■ GOAL OF THE EXERCISE ■
Pictures must be kept out of the copy. Every entry is to be duplicated exactly.

■ DATA SUPPLIED ■
####
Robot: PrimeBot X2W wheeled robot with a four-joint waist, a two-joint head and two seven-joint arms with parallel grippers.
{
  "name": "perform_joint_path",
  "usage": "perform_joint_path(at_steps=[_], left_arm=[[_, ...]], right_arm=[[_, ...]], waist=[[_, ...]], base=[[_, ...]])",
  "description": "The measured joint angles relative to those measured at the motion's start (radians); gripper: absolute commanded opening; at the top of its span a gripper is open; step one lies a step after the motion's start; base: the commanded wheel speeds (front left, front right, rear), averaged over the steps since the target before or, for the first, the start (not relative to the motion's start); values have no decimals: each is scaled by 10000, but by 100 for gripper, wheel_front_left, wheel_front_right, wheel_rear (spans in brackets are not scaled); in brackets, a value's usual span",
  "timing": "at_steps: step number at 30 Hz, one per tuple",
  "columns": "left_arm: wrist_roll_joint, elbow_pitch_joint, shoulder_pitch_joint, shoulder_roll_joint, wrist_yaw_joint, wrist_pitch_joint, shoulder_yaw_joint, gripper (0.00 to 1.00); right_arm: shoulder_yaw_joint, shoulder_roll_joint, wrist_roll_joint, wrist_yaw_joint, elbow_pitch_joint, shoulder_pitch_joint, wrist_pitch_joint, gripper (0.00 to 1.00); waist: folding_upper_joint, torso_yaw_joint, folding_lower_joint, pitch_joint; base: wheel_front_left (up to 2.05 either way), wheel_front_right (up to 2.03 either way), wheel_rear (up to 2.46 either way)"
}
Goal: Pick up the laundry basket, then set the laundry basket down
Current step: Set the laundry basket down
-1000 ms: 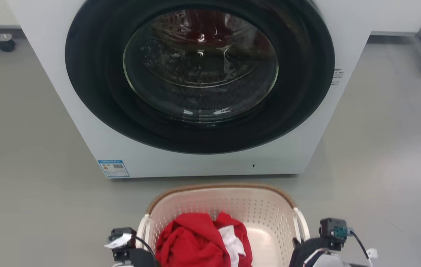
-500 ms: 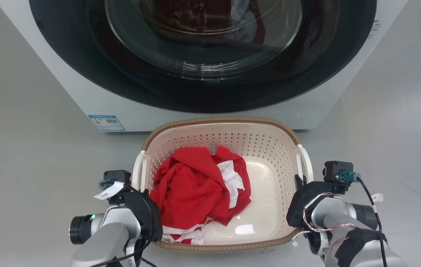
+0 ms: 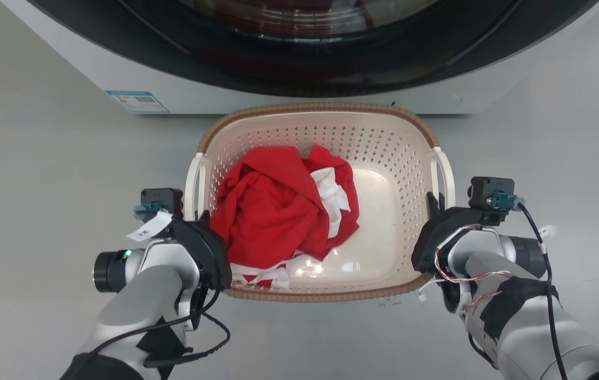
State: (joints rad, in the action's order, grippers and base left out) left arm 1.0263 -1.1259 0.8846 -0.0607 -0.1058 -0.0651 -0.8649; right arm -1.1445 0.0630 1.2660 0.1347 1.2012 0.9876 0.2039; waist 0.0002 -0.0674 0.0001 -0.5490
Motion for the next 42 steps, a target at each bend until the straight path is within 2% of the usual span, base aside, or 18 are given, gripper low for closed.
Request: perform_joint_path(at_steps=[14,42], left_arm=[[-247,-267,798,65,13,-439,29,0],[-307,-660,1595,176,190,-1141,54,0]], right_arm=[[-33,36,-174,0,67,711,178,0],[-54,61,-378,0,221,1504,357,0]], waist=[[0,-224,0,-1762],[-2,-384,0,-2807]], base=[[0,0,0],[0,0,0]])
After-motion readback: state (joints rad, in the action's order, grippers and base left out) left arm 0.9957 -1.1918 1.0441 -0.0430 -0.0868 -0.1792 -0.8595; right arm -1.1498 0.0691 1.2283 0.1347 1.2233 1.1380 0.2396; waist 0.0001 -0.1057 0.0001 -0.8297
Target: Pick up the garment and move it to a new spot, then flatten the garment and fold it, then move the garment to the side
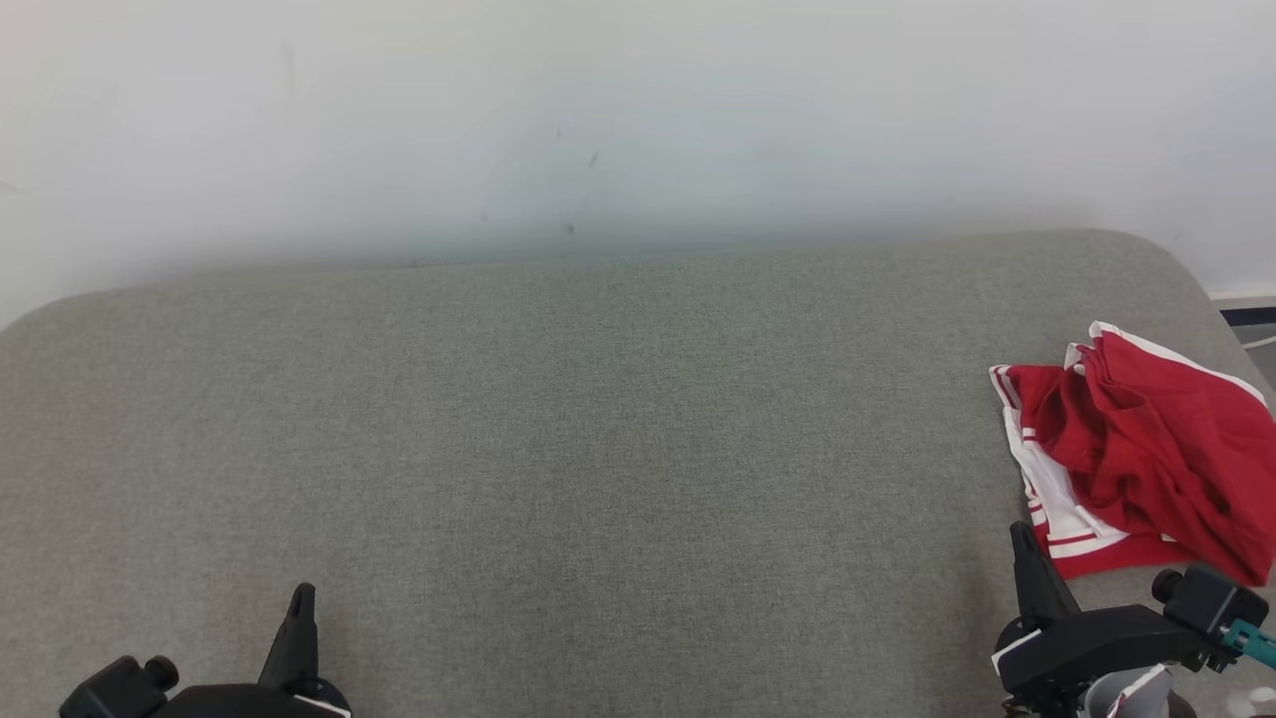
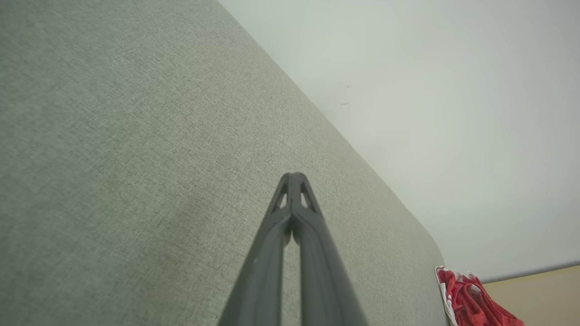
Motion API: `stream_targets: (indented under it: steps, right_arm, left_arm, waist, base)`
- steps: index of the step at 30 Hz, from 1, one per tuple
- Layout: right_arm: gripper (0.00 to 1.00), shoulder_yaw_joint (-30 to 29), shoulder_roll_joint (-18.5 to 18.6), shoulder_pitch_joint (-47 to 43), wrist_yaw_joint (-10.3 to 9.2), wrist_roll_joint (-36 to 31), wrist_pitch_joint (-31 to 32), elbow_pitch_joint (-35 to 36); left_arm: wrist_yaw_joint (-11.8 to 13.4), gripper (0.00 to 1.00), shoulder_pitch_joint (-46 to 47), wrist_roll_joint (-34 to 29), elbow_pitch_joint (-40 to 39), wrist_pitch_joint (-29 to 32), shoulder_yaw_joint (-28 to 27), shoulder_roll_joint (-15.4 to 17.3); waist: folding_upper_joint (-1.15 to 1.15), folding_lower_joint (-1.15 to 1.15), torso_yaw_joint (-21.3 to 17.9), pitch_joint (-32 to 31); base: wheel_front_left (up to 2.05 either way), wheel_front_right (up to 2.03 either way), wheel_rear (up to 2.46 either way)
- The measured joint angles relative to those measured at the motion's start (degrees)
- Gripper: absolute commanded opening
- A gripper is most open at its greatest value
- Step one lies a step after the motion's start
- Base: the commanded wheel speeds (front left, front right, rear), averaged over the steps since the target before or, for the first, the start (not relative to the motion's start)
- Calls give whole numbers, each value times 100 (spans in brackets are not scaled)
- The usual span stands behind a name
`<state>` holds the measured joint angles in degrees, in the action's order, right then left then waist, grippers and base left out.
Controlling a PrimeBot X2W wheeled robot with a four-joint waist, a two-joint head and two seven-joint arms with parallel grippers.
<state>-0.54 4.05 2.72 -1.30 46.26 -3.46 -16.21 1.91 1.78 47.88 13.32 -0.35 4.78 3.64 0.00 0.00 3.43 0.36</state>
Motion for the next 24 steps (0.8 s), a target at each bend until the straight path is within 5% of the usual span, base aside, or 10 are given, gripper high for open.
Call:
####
■ TASK ANSWER ■
Robot: PrimeBot X2W wheeled robot with a four-joint waist, a two-joint head and two seven-joint arms with parallel grippers.
{
  "name": "perform_joint_path",
  "usage": "perform_joint_path(at_steps=[_], left_arm=[[_, ...]], right_arm=[[_, ...]], waist=[[_, ...]], base=[[_, ...]])",
  "description": "The measured joint angles relative to those measured at the motion's start (radians); gripper: absolute commanded opening; at the top of its span a gripper is open; step one lies a step after the motion's start; base: the commanded wheel speeds (front left, front right, rear), averaged over the steps since the target before or, for the first, the start (not relative to the motion's start); values have no decimals: each is scaled by 10000, but by 100 for gripper, wheel_front_left, wheel_front_right, wheel_rear (spans in brackets are not scaled); in brackets, a value's usual span",
  "timing": "at_steps: step number at 30 Hz, one per tuple",
  "columns": "left_arm: wrist_roll_joint, elbow_pitch_joint, shoulder_pitch_joint, shoulder_roll_joint, wrist_yaw_joint, wrist_pitch_joint, shoulder_yaw_joint, gripper (0.00 to 1.00); right_arm: shoulder_yaw_joint, shoulder_roll_joint, wrist_roll_joint, wrist_yaw_joint, elbow_pitch_joint, shoulder_pitch_joint, wrist_pitch_joint, gripper (0.00 to 1.00); waist: folding_upper_joint, torso_yaw_joint, folding_lower_joint, pitch_joint; base: wheel_front_left (up to 2.05 either way), wheel_front_right (up to 2.03 either way), wheel_rear (up to 2.46 either way)"
}
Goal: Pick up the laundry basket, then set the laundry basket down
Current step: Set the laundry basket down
-1000 ms: 
-500 ms: 
+0 ms: 
State: (joints rad, in the action's order, grippers and base left out) left arm 1.0263 -1.1259 0.8846 -0.0607 -0.1058 -0.0651 -0.8649; right arm -1.1445 0.0630 1.2660 0.1347 1.2012 0.9876 0.2039; waist 0.0002 -0.0674 0.0001 -0.5490
Motion for the next 42 steps, a target at each bend until the straight path is within 2% of the usual span, base aside, or 18 are given, gripper low for closed.
Request: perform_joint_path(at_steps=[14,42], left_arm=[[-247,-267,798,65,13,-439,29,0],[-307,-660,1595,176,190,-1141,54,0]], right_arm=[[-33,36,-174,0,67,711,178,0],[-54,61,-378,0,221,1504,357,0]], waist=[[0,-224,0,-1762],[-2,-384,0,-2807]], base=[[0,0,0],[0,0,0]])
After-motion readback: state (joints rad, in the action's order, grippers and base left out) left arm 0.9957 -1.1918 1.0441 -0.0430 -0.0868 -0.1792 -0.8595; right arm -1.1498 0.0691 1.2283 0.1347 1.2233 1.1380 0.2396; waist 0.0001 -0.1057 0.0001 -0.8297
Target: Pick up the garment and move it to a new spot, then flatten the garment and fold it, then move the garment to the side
Motion API: `stream_targets: (indented under it: steps, right_arm, left_arm, waist, base)`
- steps: index of the step at 30 Hz, from 1, one per tuple
- Layout: right_arm: gripper (0.00 to 1.00), shoulder_yaw_joint (-30 to 29), shoulder_roll_joint (-18.5 to 18.6), shoulder_pitch_joint (-47 to 43), wrist_yaw_joint (-10.3 to 9.2), wrist_roll_joint (-36 to 31), wrist_pitch_joint (-31 to 32), elbow_pitch_joint (-35 to 36); left_arm: wrist_yaw_joint (-11.8 to 13.4), gripper (0.00 to 1.00), shoulder_pitch_joint (-46 to 47), wrist_roll_joint (-34 to 29), elbow_pitch_joint (-40 to 39), wrist_pitch_joint (-29 to 32), shoulder_yaw_joint (-28 to 27), shoulder_roll_joint (-15.4 to 17.3); waist: folding_upper_joint (-1.15 to 1.15), folding_lower_joint (-1.15 to 1.15), torso_yaw_joint (-21.3 to 17.9), pitch_joint (-32 to 31); base: wheel_front_left (up to 2.05 either way), wheel_front_right (up to 2.03 either way), wheel_rear (up to 2.46 either way)
- The measured joint angles relative to those measured at the motion's start (degrees)
- Gripper: absolute commanded opening
- A gripper is most open at its greatest value
- Step one lies a step after the motion's start
- Base: the commanded wheel speeds (front left, front right, rear), averaged over the steps since the target before or, for the first, the start (not relative to the motion's start)
- Calls give whole numbers, each value times 100 (spans in brackets are not scaled)
- The usual span stands behind a name
`<state>` holds the measured joint angles in degrees, in the action's order, right then left then waist, grippers and base left out.
Controlling a PrimeBot X2W wheeled robot with a four-joint waist, a two-joint head and two seven-joint arms with parallel grippers.
<state>-0.54 4.05 2.72 -1.30 46.26 -3.46 -16.21 1.91 1.78 47.88 13.32 -0.35 4.78 3.64 0.00 0.00 3.43 0.36</state>
Motion for the next 24 steps (0.8 s), a target at each bend until the straight path is within 5% of the usual span, base aside, or 10 are given, gripper high for open.
Call:

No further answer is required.